How 'bout them deer?
WILLMAR -- Less corn and more deer add up to great prospects for deer hunters taking to the field for the opening of the 2010 firearm season today. "We expect it to be a bigger harvest," said Jeff Miller, assistant wildlife manager with the Minne...
WILLMAR -- Less corn and more deer add up to great prospects for deer hunters taking to the field for the opening of the 2010 firearm season today.
"We expect it to be a bigger harvest," said Jeff Miller, assistant wildlife manager with the Minnesota Department of Natural Resources in New London, when contacted earlier this week.
Surveys conducted earlier this year by wildlife employees showed that the deer herd in the area has increased in number. The deer came through last winter in good shape, and had good reproduction numbers this year, said Miller.
He said the number of antlerless permits for area 277 north of Willmar was increased due to an increase in the size of the herd.
And as every hunter knows, the fact that this year's corn harvest is nearly complete means the prospects of finding deer are about as good as they get.
The timing is right, too. Miller said he's heard plenty of stories in the last week from archers who have seen rubs and scrapes -- the signs of active bucks in full rut. He's also heard from hunters who have been checking their trail cameras to find two and sometimes three bucks showing up in the same places.
He's not the only one hearing stories of active bucks. Greg Melges, Mel's Sports Shop, Spicer, said the warm autumn meant many bow hunters held back until temperatures dropped. Now, they are reporting seeing lots of activity in the area.

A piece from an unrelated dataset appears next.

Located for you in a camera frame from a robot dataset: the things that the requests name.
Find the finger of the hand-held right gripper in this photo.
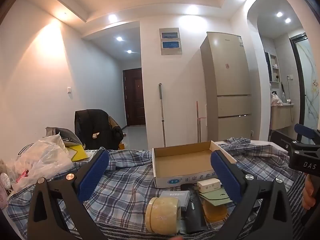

"They are seeing deer," said Melges, adding: "We are seeing deer." His own scouting has him convinced that this could be one of the better deer harvests.
One of the early measures for the coming season is found at Melby's Furs in Spicer, where many hides and some of the trophies taken by bow hunters often find their way. Mark Melby confirmed that activity is picking up and that archers have been enjoying success.
The big numbers will belong to those carrying shotguns this season, thanks to the lack of corn. "If the deer are there, they should really get 'em this year," said Melby.
Prospects are best to the north of U.S. Highway 12, and deer numbers definitely decline to the south, according to Miller. Permit area 282 -- located in the agricultural lands between Benson, Willmar, Montevideo and Olivia -- remains a bucks only zone. All adult hunters are limited to bucks.
Deer numbers in areas to the southwest are still recovering, but prospects are certainly improved. Jim Dahlvang of D.J.'s Sporting Goods, said hunters in the Montevideo area are generally optimistic about this season's prospects. He believes the harvest should be much improved from last season.
As for how the archery harvest has gone, Dahlvang and others said it's largely a guessing game this year. Many hunters are taking advantage of the new phone-in registration system, and consequently only a limited number of the harvested deer are being brought in to area business places to be registered.
Statewide, the DNR is predicting that this year's harvest will be similar to the 194,000 deer taken in 2009. The deer herd is estimated at 1 million and 500,000 hunters are expected to participate. The nine-day season runs Nov. 6-14 in the southern and western portion of the state.